Establishing this connection would be the major challenge in the potential for similar rulings against other fossil fuel companies.
“While I would hope that this would lead to successful litigation in other countries against companies involved in fossil fuels, it’s unclear whether that could be the case and it certainly would only be possible with very large companies that make a significant contribution,” Connor says. “And it’s up to the court in each country to decide where they draw the line.”
But Shell is a huge player in the oil and gas industry – so this decision may have flow-on effects, as they will not want to be disadvantaged in the competition with other companies.
“They will now have a strong incentive to start lobbying governments and using their power to influence government decisions towards pressure on other oil companies,” Connor says. “If you’re going to get a sector like the fossil fuel sector to change, you need them to not be united in…slowing change.
This decision, he says, will hopefully “make Shell incredibly keen to see other companies held to the same standard, so they’ll use what political leverage they have, I assume, to push that”.

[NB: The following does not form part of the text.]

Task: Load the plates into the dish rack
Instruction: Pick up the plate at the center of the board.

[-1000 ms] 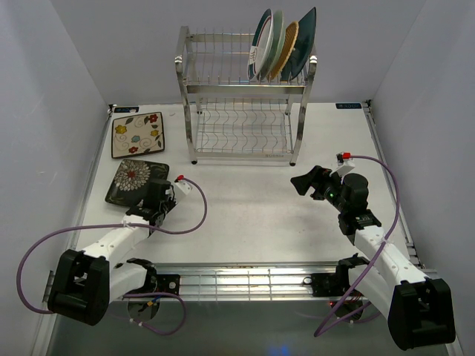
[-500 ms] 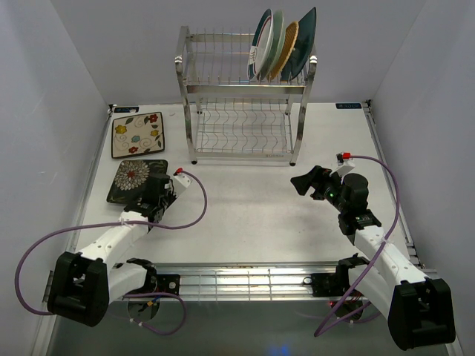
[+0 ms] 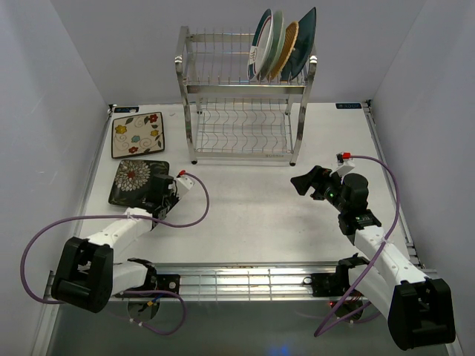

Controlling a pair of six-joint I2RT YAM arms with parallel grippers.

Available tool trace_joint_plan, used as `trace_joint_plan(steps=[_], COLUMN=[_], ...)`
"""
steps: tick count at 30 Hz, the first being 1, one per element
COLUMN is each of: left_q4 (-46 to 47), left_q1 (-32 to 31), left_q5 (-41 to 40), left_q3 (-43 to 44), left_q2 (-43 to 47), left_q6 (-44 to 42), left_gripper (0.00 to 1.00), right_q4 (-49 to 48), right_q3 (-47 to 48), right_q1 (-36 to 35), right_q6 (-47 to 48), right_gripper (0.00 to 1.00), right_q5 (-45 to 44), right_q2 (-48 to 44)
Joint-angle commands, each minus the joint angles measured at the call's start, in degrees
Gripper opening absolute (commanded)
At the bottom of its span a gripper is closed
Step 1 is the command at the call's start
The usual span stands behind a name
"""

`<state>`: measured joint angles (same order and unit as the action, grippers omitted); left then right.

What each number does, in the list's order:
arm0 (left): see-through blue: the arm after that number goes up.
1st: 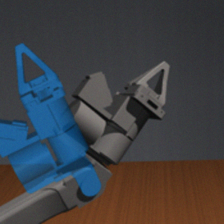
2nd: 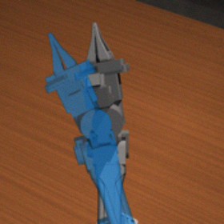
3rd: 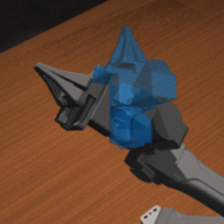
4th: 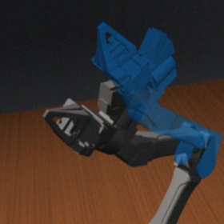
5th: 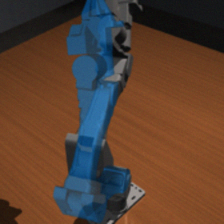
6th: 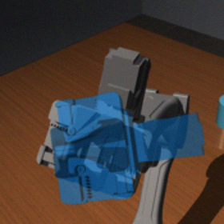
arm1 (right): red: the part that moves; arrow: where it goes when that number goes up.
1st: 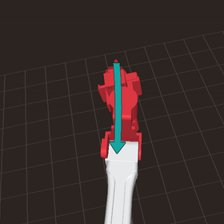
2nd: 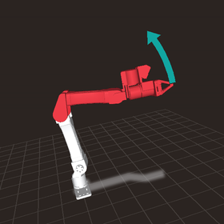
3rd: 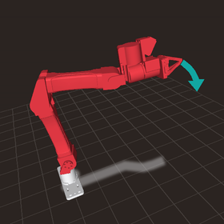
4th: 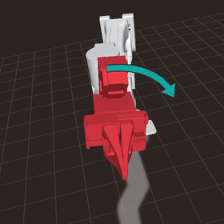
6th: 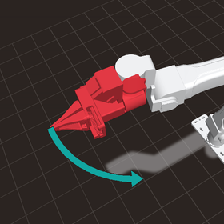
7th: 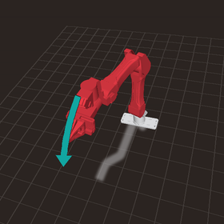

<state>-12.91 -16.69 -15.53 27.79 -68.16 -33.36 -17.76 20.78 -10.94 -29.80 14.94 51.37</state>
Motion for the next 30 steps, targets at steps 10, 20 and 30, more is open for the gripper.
trace_joint_plan(steps=[10,20,30], left_q4=[-3.6,-7.7,-6.7], left_q1=[-0.1,0.0,0.6], left_q5=[9.5,12.3,10.4], left_q3=[2.4,5.5,6.1], left_q2=[0.6,1.8,-1.1], left_q6=[0.8,1.8,1.7], left_gripper=[0.00,0.00,0.00], right_q4=[-2.3,-2.5,-2.1], right_q3=[1.4,1.5,1.3], right_q1=[0.1,0.1,0.1], right_q6=[-0.2,-0.2,-0.1], right_gripper=[0.92,0.93,0.93], right_q5=[0.0,0.2,0.1], right_q2=[0.7,0.9,0.4])
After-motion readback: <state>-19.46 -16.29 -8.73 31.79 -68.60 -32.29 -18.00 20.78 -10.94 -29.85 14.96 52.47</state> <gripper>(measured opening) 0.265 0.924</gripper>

The momentum is also gaining in Australia: the Australian Federal Court has found that the environment minister, Sussan Ley, has a duty of care not to act in a way that would cause future harm to young people.
The case, which was brought to court by eight teenagers and 86-year-old nun Sister Brigid Arthur, had sought to prevent Ley approving the expansion of the Vickery coal mine in northern NSW.
While the judge did not grant the requested injunction to prevent the expansion, this is nonetheless an important decision.
“Like the Dutch decision regarding Shell, this conclusion is based on tort law, specifically the tort of negligence,” Connor points out.
The judge, Justice Mordecai Bromberg, said that the impact of the mine on global carbon emissions was “tiny but measurable”.
“In my assessment that (climate change) risk is real – it may be remote but it is not farfetched or fanciful.
“In sum, this is a case where the foreseeability of the probability of harm from the defendant’s conduct may be small, but where the foreseeable harm, should the risk of harm crystallise, is catastrophic.”
Connor says that this statement is “important, because the judge is referring to the test for remoteness of causation in Australian tort law”.
These are just two of a growing number of cases across the world that aim to hold governments and corporations accountable for not acting on climate change.
Connor believes that the law has a crucial role to play in responding to the climate crisis, particularly in leading companies and other actors to dramatically reduce emissions.
“At the moment, our legal structures fall well short of that,” he says. “The problem, particularly in Australia, is that the current government – and it looks increasingly like the Labor opposition as well – are very wary of taking on the fossil fuel industry, so we’re not seeing parliament using its power to introduce laws that will bring the kind of change that we need.”
Lauren Fuge is a science journalist at The Royal Institution of Australia.